Corner Brook -
Jamie Penton is happy Canada's long gun registry is going to be scrapped.
The vice-president of the Bay of Islands Rod and Gun Club said the firearms registry cost $2 billion and didn't accomplish what it was supposed to - make Canadians safer from gun violence.
Wednesday night Parliament voted 164-137 in favour of Bill C-391, Conservative backbencher Candice Hoeppner's private member's bill to scrap the registry.
Penton's pleased with the vote.
"Bigtime, actually," he said.
He believes closing the registry will make it a lot easier to get people interested in hunting and shooting as sports.
"You're going to get more people involved now because a lot of times the gun registry had pushed people away," Penton said. "Why does the government need to know every single little firearm that I've got? What did they have against me?'
"Right off the bat they're almost putting everyone out there as a criminal, and that's the way the hunters and gun owners felt. They felt as though they were pointed out as criminals when they were probably the most law-abiding citizens out there."
He said waiting up to a month and a half for the proper registration of the firearm was a real roadblock for some people, but it didn't make the public any more safe.
"What they initially said the gun registry was going to do was it was going to take all the bad guns off the streets," he said. "It basically did nothing to take the bad guns off the street.
"The only thing it did was punish the gun collectors and hunters out there.

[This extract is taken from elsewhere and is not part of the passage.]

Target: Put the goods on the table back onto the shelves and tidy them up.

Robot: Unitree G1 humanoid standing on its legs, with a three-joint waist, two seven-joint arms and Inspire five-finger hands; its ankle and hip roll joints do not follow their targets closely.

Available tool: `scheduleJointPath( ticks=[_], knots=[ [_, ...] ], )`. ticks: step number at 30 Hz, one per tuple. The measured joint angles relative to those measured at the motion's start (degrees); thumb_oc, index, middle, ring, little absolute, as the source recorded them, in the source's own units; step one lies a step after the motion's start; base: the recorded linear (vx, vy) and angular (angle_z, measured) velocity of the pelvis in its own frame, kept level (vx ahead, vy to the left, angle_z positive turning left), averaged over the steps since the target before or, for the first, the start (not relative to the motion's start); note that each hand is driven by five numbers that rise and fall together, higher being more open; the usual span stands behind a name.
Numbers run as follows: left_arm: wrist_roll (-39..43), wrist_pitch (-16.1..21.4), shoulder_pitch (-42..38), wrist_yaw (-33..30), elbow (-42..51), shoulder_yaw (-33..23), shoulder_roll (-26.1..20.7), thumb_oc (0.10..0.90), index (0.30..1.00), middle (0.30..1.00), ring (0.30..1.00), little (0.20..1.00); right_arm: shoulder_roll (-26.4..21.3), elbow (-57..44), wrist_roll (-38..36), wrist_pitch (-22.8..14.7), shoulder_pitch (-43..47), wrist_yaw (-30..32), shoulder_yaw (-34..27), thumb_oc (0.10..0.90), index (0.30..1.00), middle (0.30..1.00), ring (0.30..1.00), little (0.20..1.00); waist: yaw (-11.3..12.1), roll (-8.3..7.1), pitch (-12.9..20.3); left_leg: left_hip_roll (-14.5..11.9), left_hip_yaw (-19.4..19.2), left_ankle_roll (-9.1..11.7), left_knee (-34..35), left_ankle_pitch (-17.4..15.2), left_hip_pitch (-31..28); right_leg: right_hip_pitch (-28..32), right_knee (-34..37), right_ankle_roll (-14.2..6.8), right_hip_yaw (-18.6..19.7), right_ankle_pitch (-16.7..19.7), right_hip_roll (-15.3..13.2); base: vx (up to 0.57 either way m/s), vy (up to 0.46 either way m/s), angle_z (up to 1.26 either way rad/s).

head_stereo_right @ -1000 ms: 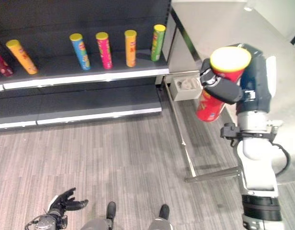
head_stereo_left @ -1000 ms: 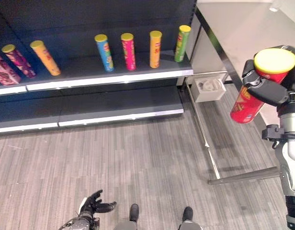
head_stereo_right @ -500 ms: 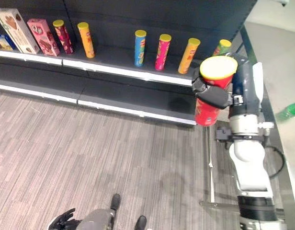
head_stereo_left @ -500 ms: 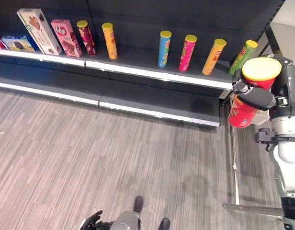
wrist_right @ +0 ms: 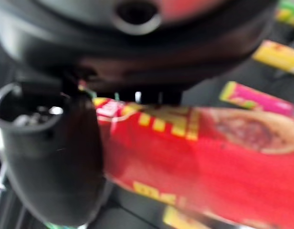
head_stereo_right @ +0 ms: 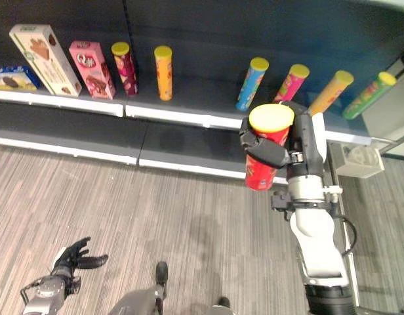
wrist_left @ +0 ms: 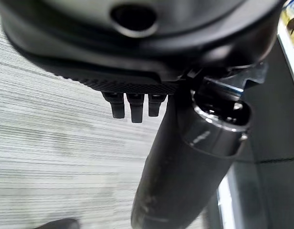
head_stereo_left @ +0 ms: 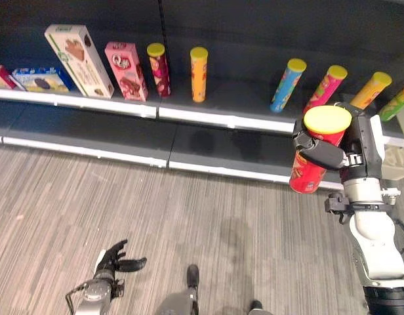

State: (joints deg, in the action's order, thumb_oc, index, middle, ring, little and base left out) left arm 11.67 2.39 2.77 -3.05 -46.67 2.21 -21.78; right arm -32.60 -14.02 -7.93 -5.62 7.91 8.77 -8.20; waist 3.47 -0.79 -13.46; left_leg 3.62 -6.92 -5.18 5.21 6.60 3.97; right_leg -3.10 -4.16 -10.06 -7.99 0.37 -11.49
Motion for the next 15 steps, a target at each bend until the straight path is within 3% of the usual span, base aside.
scheduleJointPath(
  ticks=[1,2,3,4,6,8,9,11,12,13,14,15],
  knots=[
    [0.02,0.34,1.28,0.14,-0.66,0.29,2.18,0.800,0.900,0.900,0.900,0.900,-0.84,0.33,-0.12,0.00,0.43,0.11,-0.07,0.400,0.300,0.300,0.300,0.300,-1.08,0.33,0.30,0.07,1.34,-1.37,-0.01,-1.80,-0.26,-3.43,-0.52,1.03,0.07,-0.24,1.22,0.31,0.170,-0.16],
    [0.04,-0.13,1.16,-0.18,-4.21,-1.25,4.57,0.800,0.900,0.900,0.900,0.900,-1.19,0.19,-0.15,-0.20,0.93,-0.02,1.76,0.400,0.300,0.300,0.300,0.300,-1.40,0.94,0.06,-1.52,0.67,-0.40,-0.05,-2.55,-0.39,-10.06,-4.21,1.28,2.31,-0.78,5.35,0.22,0.041,0.07],
    [-0.01,-1.58,2.28,0.72,-5.29,0.35,5.03,0.800,0.900,0.900,0.900,0.900,-1.16,1.33,-0.15,-0.18,-0.60,-0.33,2.67,0.400,0.300,0.300,0.300,0.300,-3.30,0.48,0.02,-2.24,1.62,0.80,-0.02,-2.24,-2.01,-12.10,0.13,2.11,3.58,0.52,10.75,0.16,-0.058,0.25],
    [0.00,-1.46,3.54,1.26,-4.25,1.13,5.36,0.800,0.900,0.900,0.900,0.900,-1.12,2.75,-0.15,-0.13,-0.90,-0.52,2.75,0.400,0.300,0.300,0.300,0.300,-3.64,-1.04,0.14,-1.16,1.80,1.18,0.08,-3.14,-3.55,-11.88,2.63,2.72,3.39,2.25,11.43,0.15,-0.097,0.66],
    [0.00,-1.07,6.51,1.12,-0.85,1.26,6.66,0.800,0.900,0.900,0.900,0.900,-1.21,4.18,-0.21,0.05,-1.05,-0.60,2.73,0.400,0.300,0.300,0.300,0.300,-3.18,-2.88,1.07,0.80,2.39,1.00,0.20,-4.41,-5.12,-11.59,2.05,6.15,0.13,4.31,10.02,0.09,-0.092,0.38],
    [0.09,-0.75,7.94,1.21,1.82,1.65,8.07,0.800,0.900,0.900,0.900,0.900,-1.93,4.59,-0.41,-0.02,0.00,-0.76,2.62,0.400,0.300,0.300,0.300,0.300,-1.86,-2.29,1.84,0.55,2.75,2.02,-0.04,-5.21,-5.66,-11.62,2.83,6.31,-1.97,6.38,9.97,0.05,-0.073,0.12],
    [0.10,-0.94,7.99,1.22,2.17,1.83,8.18,0.800,0.900,0.900,0.900,0.900,-2.55,4.78,-0.65,-0.07,0.85,-1.20,2.88,0.400,0.300,0.300,0.300,0.300,-0.09,-2.21,1.88,0.17,3.55,3.50,-0.48,-5.88,-5.63,-9.49,7.27,9.57,-2.54,10.59,10.86,0.07,-0.119,0.06],
    [0.12,-0.94,7.68,1.15,2.17,1.51,7.95,0.800,0.900,0.900,0.900,0.900,-2.70,4.83,-1.55,-0.03,1.05,-1.34,3.21,0.400,0.300,0.300,0.300,0.300,0.88,-2.50,1.62,-0.38,4.17,4.68,-5.10,-7.73,-3.78,-7.82,9.45,10.87,-2.60,11.03,11.39,0.01,-0.104,0.13],
    [0.16,-0.92,7.76,1.21,2.23,1.36,7.91,0.800,0.900,0.900,0.900,0.900,-2.63,4.93,-1.66,-0.04,1.17,-1.51,3.39,0.400,0.300,0.300,0.300,0.300,1.59,-2.31,1.46,-0.58,4.43,5.95,-9.35,-9.02,-2.29,-7.10,9.44,12.33,-2.92,10.15,11.56,-0.02,-0.045,0.28],
    [0.25,-0.82,7.04,1.23,2.32,1.11,7.74,0.800,0.900,0.900,0.900,0.900,-2.63,4.97,-1.91,-0.04,1.20,-1.15,3.30,0.400,0.300,0.300,0.300,0.300,1.28,-3.46,0.54,-0.24,4.28,8.15,-18.89,-10.77,2.12,-6.51,9.37,14.05,-2.88,10.07,10.89,0.07,0.018,0.20],
    [2.31,-0.45,6.64,1.16,2.78,-0.23,8.03,0.800,0.900,0.900,0.900,0.900,-2.73,4.96,-2.12,0.01,1.24,-1.66,3.33,0.400,0.300,0.300,0.300,0.300,2.40,-4.00,-1.44,-1.17,4.63,9.18,-32.21,-12.63,8.60,-4.28,9.40,14.87,-2.70,9.06,10.99,0.08,0.017,0.17],
    [3.09,0.10,6.40,1.13,3.10,-0.73,8.27,0.800,0.900,0.900,0.900,0.900,-2.75,4.97,-2.15,0.00,1.24,-1.68,3.31,0.400,0.300,0.300,0.300,0.300,2.37,-3.71,-1.80,-2.35,4.63,9.48,-34.09,-12.43,10.42,-3.41,9.51,15.58,-2.90,8.02,11.49,0.21,0.079,0.01]
  ],
)
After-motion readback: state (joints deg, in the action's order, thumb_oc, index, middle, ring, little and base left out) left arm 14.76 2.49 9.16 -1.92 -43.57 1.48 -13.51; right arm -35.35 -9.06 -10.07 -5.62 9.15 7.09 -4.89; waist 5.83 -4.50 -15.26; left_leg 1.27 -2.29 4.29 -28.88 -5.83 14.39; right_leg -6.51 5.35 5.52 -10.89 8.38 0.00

We (rod and gun club) were against it. We certainly weren't in favour of a gun registry."
Penton said the closure of the registry will make it easier to own old guns that don't have serial numbers and have obscure origins that aren't easily researched - something that had to be provided on the registration form.
With the long gun registry in its last stages, he said the effort will probably be put toward restricted weapons, such as semi-automatics, fully-automatics and hand guns.
"The issue with the guns is probably more around hand guns than any rifles or anything like that," he said. "It's a problem that's probably more prevalent in Ontario and on the mainland where you see these armed stick-up robberies and biker gangs. That's what they're trying to get a hold on. They did nothing to deflect from that. The hand guns were their main concern."